→ Activity
Only lines holding the word "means" are wanted from the records; copy all of them.

── Available data ──

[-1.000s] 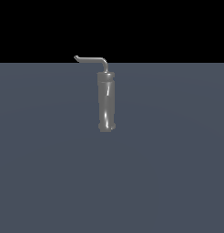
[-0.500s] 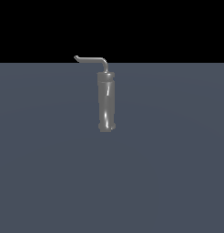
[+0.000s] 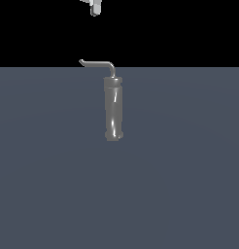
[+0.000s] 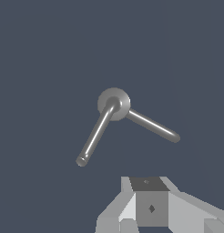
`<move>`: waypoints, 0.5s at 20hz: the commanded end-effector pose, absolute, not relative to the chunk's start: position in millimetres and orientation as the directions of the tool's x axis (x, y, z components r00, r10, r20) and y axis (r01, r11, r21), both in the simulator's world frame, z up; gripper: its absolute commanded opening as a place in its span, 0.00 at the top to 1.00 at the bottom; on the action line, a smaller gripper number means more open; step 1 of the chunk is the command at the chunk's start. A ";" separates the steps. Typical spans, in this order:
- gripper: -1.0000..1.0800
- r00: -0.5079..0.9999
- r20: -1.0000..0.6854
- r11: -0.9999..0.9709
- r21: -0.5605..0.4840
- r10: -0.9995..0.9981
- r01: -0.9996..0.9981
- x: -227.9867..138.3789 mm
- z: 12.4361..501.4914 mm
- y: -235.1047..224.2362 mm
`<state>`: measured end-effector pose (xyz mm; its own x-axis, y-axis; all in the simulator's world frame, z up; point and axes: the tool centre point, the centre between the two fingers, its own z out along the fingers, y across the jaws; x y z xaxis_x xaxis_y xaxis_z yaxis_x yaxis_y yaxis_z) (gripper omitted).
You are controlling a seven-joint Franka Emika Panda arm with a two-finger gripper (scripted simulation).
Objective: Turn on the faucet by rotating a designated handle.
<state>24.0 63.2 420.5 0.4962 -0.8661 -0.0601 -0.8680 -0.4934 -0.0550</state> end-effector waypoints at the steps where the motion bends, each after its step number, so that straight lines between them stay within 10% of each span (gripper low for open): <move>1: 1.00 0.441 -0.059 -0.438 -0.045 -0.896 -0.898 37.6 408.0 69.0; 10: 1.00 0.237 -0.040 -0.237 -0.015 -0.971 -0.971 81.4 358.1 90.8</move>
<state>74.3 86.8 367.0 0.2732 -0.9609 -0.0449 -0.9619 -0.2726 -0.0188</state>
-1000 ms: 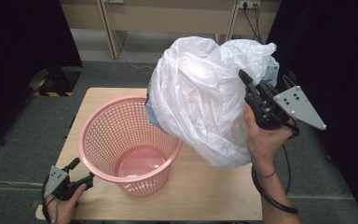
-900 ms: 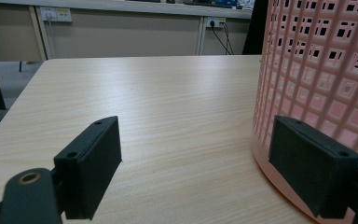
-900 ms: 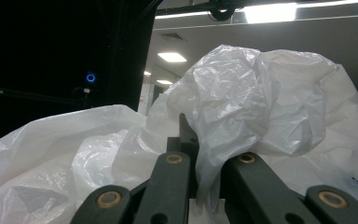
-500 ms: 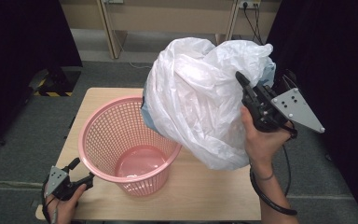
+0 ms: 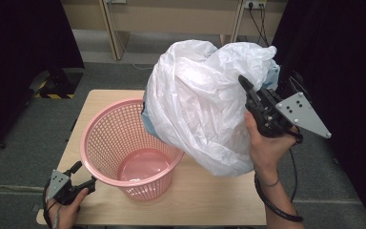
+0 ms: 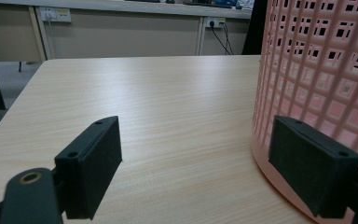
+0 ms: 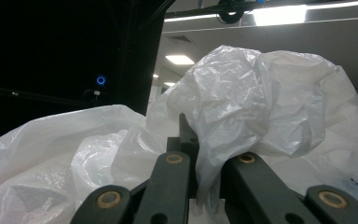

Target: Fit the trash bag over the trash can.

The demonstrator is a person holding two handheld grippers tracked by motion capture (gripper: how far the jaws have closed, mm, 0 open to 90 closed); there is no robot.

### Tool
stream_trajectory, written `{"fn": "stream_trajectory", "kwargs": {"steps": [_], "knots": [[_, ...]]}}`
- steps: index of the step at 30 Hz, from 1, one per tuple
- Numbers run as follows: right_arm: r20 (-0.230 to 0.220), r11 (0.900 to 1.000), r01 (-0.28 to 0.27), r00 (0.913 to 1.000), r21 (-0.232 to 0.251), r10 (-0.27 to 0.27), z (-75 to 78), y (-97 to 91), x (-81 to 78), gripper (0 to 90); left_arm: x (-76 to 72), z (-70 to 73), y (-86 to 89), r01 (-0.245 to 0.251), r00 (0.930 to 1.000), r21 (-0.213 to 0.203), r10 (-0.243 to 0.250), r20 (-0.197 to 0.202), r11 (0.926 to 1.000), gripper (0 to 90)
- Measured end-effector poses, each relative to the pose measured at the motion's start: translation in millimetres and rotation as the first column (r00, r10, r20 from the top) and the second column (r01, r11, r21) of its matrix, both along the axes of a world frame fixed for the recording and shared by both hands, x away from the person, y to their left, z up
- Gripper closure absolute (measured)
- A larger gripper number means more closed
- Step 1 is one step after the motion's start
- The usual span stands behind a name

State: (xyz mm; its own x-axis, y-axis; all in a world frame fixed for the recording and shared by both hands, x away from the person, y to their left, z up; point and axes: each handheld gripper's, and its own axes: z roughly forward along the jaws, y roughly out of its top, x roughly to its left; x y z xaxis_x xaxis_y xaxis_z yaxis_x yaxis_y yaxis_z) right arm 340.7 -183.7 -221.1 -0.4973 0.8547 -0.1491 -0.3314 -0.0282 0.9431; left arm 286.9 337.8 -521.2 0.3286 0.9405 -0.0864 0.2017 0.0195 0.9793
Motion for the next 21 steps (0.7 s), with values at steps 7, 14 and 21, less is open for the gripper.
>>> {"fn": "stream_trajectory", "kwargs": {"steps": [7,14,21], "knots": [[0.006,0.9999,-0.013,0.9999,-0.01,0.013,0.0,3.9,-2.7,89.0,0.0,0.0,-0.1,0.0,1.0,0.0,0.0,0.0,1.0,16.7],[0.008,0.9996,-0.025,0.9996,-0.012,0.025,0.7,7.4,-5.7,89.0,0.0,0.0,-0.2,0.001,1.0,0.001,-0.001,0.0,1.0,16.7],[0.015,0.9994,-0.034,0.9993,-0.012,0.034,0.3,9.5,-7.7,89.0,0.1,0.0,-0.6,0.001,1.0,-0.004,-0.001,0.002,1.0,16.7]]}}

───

→ Answer space
`<move>`: waypoints, 0.5s at 20hz: the commanded end-effector pose, absolute, not relative to the chunk's start: position in millimetres and orientation as the directions of the tool's x axis (x, y, z components r00, r10, r20) and y axis (r01, r11, r21), both in the simulator's world frame, z up; gripper: its absolute commanded opening as a place in its span, 0.00 at the top to 1.00 at the bottom; on the action line, a smaller gripper number means more open; step 1 of the chunk is the command at the chunk's start. A ";" separates the steps. Typical spans, in this order:
- A larger gripper number means more closed

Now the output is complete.